The words tumbled out like water from a fire hydrant, spraying me with their force.

“The next day was the snow. I went on down to school in the morning, even though my face was all purple and swollen from where Daddy hit me. And I was so thankful for the blizzard. I had to spend two nights there at the college, sleeping on the floor with all the other girls. It was the only time in my life where I got to be just one of the girls. White girls, black girls, we all just lay there in the dark, talking about our families and our boyfriends, and I even acted like Lamont was my boy… Well, anyway, when the snow ended and I got back home, Lamont was gone. No one ever saw him again, not that I knew. And I couldn’t go to Johnny Merton. Someone would have told Daddy, and I couldn’t take another-”

Another beating, I filled in silently when she clipped off the sentence. “Did you ask any of Lamont’s friends about him? Anyone who might have known why he was talking to Merton?”

“I did, but not till later. At first, when I didn’t see him around, I thought Lamont was avoiding me. I thought God was punishing me. I was so confused in my head, I couldn’t decide if God was punishing me for not going off with Lamont when he asked me that past September or if He was punishing me for letting Lamont touch me.” She gave an embarrassed snort of laughter.

“I finally asked Curtis Rivers, but that wasn’t until maybe a month or six weeks went by, and he was just as puzzled as me.”

“Was Curtis Rivers with the Anacondas, too?” I asked.

“I never did know for sure who was, who wasn’t. I was the preacher’s kid, I was the stuck-up girl, they didn’t talk to me the way they did the other girls in the neighborhood. I don’t think Curtis was-he shipped out to Vietnam, anyway, round about May of ’sixty-seven-he was just the boy everyone trusted. Gang, straight, whatever… Curtis, he didn’t play sides. Should have been him I broke my heart over, not a no-good street boy like Lamont.” She laughed again, less bitterly this time.

“So is Miss Ella right? Was Lamont dealing drugs?”
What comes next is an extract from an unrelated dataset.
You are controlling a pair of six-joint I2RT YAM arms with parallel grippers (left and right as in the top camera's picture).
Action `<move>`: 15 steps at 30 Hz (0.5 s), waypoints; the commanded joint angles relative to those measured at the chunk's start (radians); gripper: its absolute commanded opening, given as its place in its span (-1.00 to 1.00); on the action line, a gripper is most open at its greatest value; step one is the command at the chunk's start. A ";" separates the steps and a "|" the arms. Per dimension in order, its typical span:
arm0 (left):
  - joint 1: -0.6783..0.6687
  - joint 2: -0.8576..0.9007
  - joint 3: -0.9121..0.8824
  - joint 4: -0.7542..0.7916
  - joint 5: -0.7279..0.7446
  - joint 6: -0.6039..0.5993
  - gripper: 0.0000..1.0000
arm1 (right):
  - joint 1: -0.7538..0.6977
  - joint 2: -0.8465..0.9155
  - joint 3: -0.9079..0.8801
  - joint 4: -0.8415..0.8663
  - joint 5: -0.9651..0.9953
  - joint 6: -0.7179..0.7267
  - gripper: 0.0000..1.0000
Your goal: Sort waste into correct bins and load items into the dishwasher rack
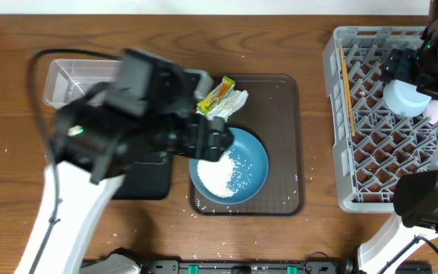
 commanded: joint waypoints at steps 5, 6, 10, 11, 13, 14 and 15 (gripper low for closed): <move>-0.250 0.173 0.012 -0.037 -0.517 -0.399 0.82 | -0.008 0.000 -0.003 -0.001 0.000 0.013 0.99; -0.271 0.209 0.012 -0.036 -0.534 -0.402 0.82 | -0.008 0.000 -0.003 -0.001 0.000 0.013 0.99; -0.305 0.327 0.012 -0.014 -0.508 -0.405 0.82 | -0.008 0.000 -0.003 -0.001 0.000 0.013 0.98; -0.308 0.348 0.012 -0.015 -0.493 -0.405 0.82 | -0.008 0.000 -0.003 -0.001 0.000 0.013 0.98; -0.310 0.397 0.012 -0.014 -0.474 -0.405 0.82 | -0.008 0.000 -0.003 -0.001 0.000 0.013 0.98; -0.310 0.421 0.012 -0.013 -0.467 -0.405 0.82 | -0.008 0.000 -0.003 -0.001 0.000 0.013 0.99; -0.310 0.441 0.012 -0.002 -0.462 -0.406 0.82 | -0.008 0.000 -0.003 -0.001 0.000 0.013 0.98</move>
“Not the way she meant. I mean, she makes it sound like the South Side was floating on Lamont Gadsden’s heroin sales. But she’s like my daddy: you move a quarter inch off the straight and narrow, you’re Satan’s child for sure. And after Lamont disappeared, Sister Ella, she carried on as if nothing had happened. Just held herself straighter, if any back not made out of cast iron could be held so straight. But Sister Claudia, Lamont’s going just about broke her heart.”

“Miss Ella says she and Miss Claudia went to the police. Did you ever hear anything about that?”

“Oh, they went. But the cops, they were so ugly. It was like they did this work they hated, looking after Dr. King that summer-1966, I mean-and then couldn’t wait to take it out on any black person who crossed their path. I went with Sister Ella and Claudia to the station house, and the way those cops acted, you’d think those two women had shot the president. Pigs? My, yes, they were pigs.”

I felt the jolt that the insult always gave me.

“You think there’s any hope, any chance, you might find him?” She spoke in a soft, shy voice, as if afraid I might mock her deepest feelings.

I wanted to tell her something heartening, hope filled, something that would put life back in her voice. I wanted to spread some honey out for her, but I could only tell the truth, the fact that I thought Lamont Gadsden was either dead or so deeply hidden that no one would ever find him unless he chose to come forward himself.

“I’ll talk to Johnny Merton,” I found myself promising. “It’s been forty years, but maybe Johnny remembers what they talked about.”

“Don’t use my name,” she begged. “If Daddy hears about it, or the ladies at church…”

“You don’t have to go home to him, you know,” I said quietly. “Even now it’s not too late for you to start your own life. I have the phone number for-”

“Oh, once your spirit gets broke, it doesn’t matter where you lay your head at night.” Her voice had grown low again with weariness. “But if you learn anything, call me here at the hospital. My shift runs eleven to seven, Thursday through Monday.”